Eleni Mandell performs at Plush, 340 E. Sixth St., Tuesday, July 27, at 9:30 p.m. Admission is free, so pay at the door, grab a chair and sit on the floor. (That's an old rhyme my old man taught us; admission is, in fact, free.)
Acey's place is firmly established in the zipper pouch of so-called "backpack rap," a dismissive term used to lump together literate, stylistically varied MCs by their audience, which tends to skew toward college students (thus the backpack) and white kids.
None of this categorical claptrap matters, however, when Aceyalone takes the stage, because besides being a gifted rapper, he's a charismatic, commanding performer. His most recent album, Love and Hate (Red Urban), features guest appearances from a veritable who's-who of hip-hop's intellectual set--PMD, El-P, RJD2 and Anti-Pop Consortium all make significant contributions.
Tame One and Simple Mathematics join Aceyalone on Tuesday, July 27, at Club Congress, 311 E. Congress St.
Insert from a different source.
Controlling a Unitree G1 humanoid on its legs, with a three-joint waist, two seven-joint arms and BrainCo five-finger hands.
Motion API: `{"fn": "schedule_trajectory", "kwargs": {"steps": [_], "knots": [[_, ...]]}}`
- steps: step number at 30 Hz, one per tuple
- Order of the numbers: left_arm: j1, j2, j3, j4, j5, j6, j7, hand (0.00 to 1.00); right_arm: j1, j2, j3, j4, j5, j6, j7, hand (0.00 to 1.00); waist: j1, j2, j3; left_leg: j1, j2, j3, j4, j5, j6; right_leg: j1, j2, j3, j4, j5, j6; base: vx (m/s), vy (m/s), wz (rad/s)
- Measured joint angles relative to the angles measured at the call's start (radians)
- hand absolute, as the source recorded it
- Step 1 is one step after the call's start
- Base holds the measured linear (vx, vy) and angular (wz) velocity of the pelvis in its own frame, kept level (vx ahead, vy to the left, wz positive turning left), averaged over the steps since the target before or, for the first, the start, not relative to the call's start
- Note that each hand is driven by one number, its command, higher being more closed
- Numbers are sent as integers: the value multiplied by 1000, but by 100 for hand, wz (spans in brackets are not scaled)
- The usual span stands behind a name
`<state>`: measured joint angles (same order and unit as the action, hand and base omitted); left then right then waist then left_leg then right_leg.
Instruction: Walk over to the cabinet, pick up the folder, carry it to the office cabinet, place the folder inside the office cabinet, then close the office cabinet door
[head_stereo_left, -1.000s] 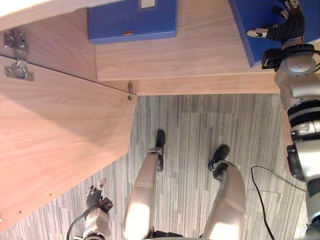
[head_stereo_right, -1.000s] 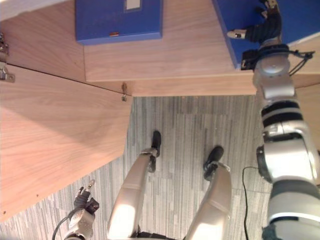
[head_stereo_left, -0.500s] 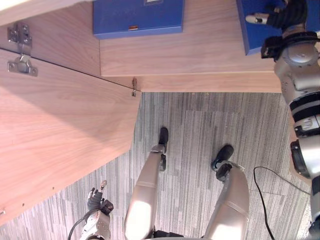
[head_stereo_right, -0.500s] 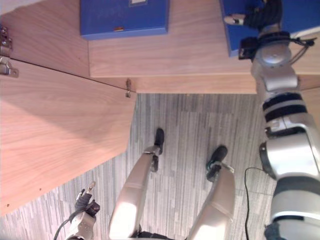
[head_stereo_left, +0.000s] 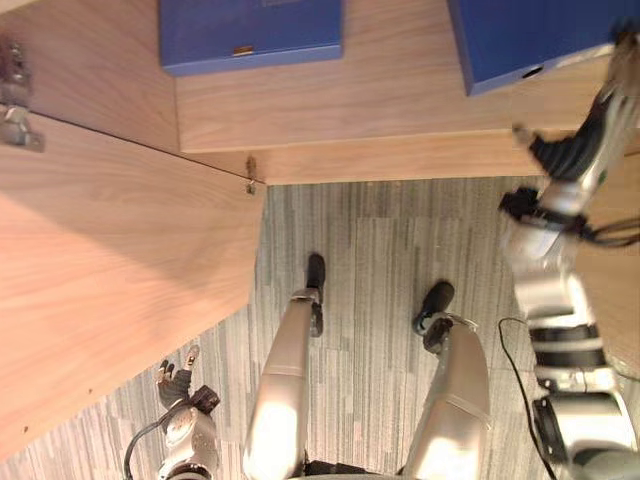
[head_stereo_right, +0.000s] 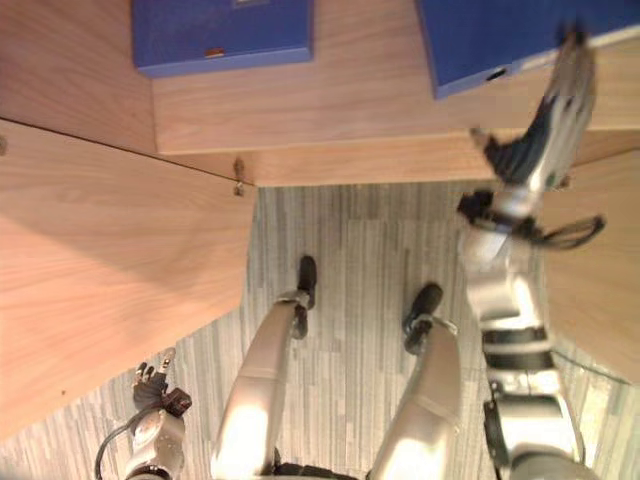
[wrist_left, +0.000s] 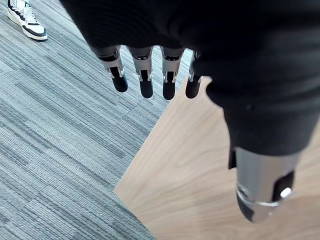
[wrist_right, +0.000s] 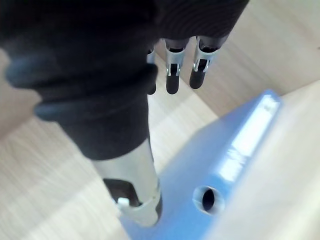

All ages are welcome to this $12, 9 p.m. show. Dial 622-8848 for info.
The "entertainment gap" is further filled by a new series at The Loft Cinema. The inaugural "Live at the Loft" features a noisy pairing of local fashion punks The Okmoniks and the somehow enjoyable screeching of the lovely ladies of Winelord. The series kicks off in The Loft's Upstairs Theatre, 3233 E. Speedway Blvd., at 9:30 p.m. Friday, July 23. Admission is $4. Although somewhat indeterminate at press time, the premise seems to be that the bands will be playing in front of video footage of their own creation. Our guess is that you might see clips of Alf behind the Okmoniks; surely Winelord will sport scenes from some bacchanal? Only one way to find out.